Your instructions
Where a line in the entries below contains the word "finger", it counts; give the total by itself.

Exercise input
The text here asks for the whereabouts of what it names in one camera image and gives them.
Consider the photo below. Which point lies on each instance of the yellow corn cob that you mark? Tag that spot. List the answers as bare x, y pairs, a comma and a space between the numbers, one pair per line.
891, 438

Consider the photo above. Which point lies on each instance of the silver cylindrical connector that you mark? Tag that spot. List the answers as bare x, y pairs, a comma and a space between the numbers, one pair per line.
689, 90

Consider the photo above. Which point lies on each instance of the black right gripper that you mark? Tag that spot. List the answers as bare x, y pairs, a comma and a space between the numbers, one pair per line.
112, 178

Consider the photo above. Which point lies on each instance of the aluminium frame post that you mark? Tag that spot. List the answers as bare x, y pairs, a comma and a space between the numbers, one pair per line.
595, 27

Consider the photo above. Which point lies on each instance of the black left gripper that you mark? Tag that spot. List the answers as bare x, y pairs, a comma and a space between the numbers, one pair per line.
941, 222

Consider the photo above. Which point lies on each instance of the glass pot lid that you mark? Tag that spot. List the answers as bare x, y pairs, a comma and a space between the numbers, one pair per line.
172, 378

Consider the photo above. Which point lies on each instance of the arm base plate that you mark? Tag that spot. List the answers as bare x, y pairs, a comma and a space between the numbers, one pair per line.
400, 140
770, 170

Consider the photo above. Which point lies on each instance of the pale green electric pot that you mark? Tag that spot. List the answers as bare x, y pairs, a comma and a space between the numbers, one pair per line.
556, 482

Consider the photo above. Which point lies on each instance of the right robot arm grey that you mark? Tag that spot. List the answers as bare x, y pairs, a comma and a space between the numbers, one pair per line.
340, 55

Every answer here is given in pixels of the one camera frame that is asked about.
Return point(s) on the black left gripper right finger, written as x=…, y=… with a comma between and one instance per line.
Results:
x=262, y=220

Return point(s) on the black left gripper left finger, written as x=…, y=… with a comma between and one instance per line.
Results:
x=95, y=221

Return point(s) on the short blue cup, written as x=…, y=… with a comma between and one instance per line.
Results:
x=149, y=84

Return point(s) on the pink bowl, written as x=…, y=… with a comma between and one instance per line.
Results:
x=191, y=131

Response area
2